FIG. 3 is a circuit diagram of a main part of a cathode ray tube display device according to an embodiment of the present invention, FIG. 4 is a circuit diagram of a main part of a cathode ray tube display device according to another embodiment of the invention, and FIG. FIG. 7 is a detailed circuit diagram of a main part of a cathode ray tube display device in still another embodiment. 1, 1', 2, 2', 3, 3'...output stage, 4...

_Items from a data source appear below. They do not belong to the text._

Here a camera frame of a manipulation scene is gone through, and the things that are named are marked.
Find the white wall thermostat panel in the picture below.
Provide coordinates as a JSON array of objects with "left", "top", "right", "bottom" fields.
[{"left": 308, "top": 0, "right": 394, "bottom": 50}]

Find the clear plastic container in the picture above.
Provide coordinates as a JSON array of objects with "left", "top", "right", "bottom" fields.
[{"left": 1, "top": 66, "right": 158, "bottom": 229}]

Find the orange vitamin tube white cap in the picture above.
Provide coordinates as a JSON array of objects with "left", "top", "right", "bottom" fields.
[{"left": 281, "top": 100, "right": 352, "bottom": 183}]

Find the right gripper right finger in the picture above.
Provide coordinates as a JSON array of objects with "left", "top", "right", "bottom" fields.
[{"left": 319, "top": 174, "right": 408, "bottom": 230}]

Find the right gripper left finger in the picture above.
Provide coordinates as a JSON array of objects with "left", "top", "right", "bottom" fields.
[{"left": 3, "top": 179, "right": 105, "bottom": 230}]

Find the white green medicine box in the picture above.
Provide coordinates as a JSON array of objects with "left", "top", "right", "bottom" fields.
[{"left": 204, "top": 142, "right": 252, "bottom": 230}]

...Cathode ray tube, 5...Cathode, 6...High pressure generation circuit, 7, 7', 7-1, 7-2, 7-3, SW1
151, SW1251, SW1351... Switch circuit, 8, 9... Voltage dividing resistor, 10... Resistor, 1
1... Electrolytic capacitor, 7'a... Connection lead wire,
7'b...Inspection plug, TP0...Idle connector,
TP1, TP2, TP3...Test connectors.

Claims (1)

[Scope of Claims] 1. A switch circuit configured to supply a video output signal to the cathode of a color cathode ray tube and to be opened and closed independently for each cathode of the color cathode ray tube to which the video output signal is applied. One end of the switch circuit is connected, the other end of the switch circuit is connected to a voltage source that supplies a voltage lower than the cut-off voltage of the color cathode ray tube, and the switch circuit is closed when the screen of the color cathode ray tube is not lit. A cathode ray tube display device characterized by being able to identify locations. 2. A voltage source that supplies a voltage lower than the cut-off voltage of the color cathode ray tube has a first resistor that has one end connected to the voltage supply terminal, and one end that is connected to the other end of this first resistor and the other end that is grounded. a second resistor, and an electrolytic capacitor, one end of which is connected to the connection point between the first and second resistors and the other end of which is grounded, for stabilizing the voltage across the second resistor; 2. A cathode ray tube display device according to claim 1, wherein a voltage lower than said cut-off voltage is supplied from said cut-off voltage.